Part of the process included asking their audience if they would pay for content. Kimutai pointed out that this is a market accustomed to getting news content for free.

“What has been key is the culture and training, the change of mindset,” she said. “Our meetings start with data presentation — what are readers reading, what are they saying, what content should we put behind the paywall?”

Where the Standard Group is now

Where did this transformation lead the company? Kimutai shared where the team is currently:

  • Content strategy: driven by data, developed an internal content engagement score that is used to rate the content.

  • Customer discovery: based on audience segmentation — casual readers and brand lovers.

  • Monetisation strategy: based on the freemium paywall and developed an average revenue per user (ARPU) formula.

  • Registered users: 950,000.

  • Newsroom products: videos, text, photos, podcasts, and newsletters.

  • Culture change: driven from the board, staff training, job enrichment and coaching, and a digital master class that is part of continuous development.

  • Unified access: users only need one account to access all digital assets.

Lessons and opportunities

Kimutai shared key lessons learned by the team during this transformation process.

  • Culture eats strategy for breakfast.

  • Top leadership has to buy into reader revenue and understand the monetisation and content strategy.

  • They must experiment, fail fast, and learn from it. This means build a culture of innovation and allow mistakes.

  • Digital tech is embedded in the newsroom, done through in-house developers who help in turning around products and implementing new features.

  • Understanding consumer behaviour.
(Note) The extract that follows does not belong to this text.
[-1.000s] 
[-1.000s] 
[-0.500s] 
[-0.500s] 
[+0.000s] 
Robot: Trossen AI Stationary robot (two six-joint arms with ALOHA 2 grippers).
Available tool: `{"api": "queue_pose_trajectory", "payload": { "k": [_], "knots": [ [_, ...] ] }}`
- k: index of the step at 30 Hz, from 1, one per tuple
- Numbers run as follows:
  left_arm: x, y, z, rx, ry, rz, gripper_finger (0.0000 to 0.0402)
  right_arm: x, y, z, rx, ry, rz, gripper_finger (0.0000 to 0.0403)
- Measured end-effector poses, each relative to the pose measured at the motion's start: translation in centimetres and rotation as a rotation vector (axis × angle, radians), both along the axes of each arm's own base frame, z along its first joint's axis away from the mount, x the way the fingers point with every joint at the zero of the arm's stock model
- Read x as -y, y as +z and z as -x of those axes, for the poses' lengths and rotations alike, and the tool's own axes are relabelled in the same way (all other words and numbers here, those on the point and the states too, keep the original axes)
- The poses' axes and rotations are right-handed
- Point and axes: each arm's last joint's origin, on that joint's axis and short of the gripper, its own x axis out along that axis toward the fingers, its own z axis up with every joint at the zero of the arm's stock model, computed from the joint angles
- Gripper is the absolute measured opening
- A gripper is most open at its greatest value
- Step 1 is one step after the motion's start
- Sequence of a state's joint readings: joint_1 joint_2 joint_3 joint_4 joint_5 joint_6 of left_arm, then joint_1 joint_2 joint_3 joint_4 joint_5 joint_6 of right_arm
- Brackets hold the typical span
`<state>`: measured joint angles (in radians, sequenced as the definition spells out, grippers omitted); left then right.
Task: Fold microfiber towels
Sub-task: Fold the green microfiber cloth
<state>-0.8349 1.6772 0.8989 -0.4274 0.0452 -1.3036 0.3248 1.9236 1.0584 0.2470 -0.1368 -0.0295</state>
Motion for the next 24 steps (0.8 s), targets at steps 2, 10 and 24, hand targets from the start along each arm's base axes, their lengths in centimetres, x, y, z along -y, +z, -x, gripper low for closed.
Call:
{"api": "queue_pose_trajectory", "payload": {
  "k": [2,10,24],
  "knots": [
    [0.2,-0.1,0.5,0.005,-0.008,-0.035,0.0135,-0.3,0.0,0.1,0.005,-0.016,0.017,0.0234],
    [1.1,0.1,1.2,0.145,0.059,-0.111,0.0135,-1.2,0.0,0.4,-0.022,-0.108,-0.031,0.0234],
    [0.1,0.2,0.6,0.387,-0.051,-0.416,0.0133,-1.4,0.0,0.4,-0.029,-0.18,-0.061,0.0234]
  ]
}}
Paying for content is a new concept in Africa and is driven by spot buys where a user is willing to pay for content at the moment they are interested in it, but not necessarily willing to commit long-term.

  • MPesa (the most common payment method in Kenya) has been both a winning tactic and a major challenge — it makes it easy for users to pay, but the downside is that it doesn’t allow auto-renewals.

  • Use data and think data — it’s key to everything.

“The biggest lesson is culture,” she emphasised. “If you don’t start with the change of mindset, all of these things we are talking about will not work. There’s nothing as valuable as having a lesson from a failed project.”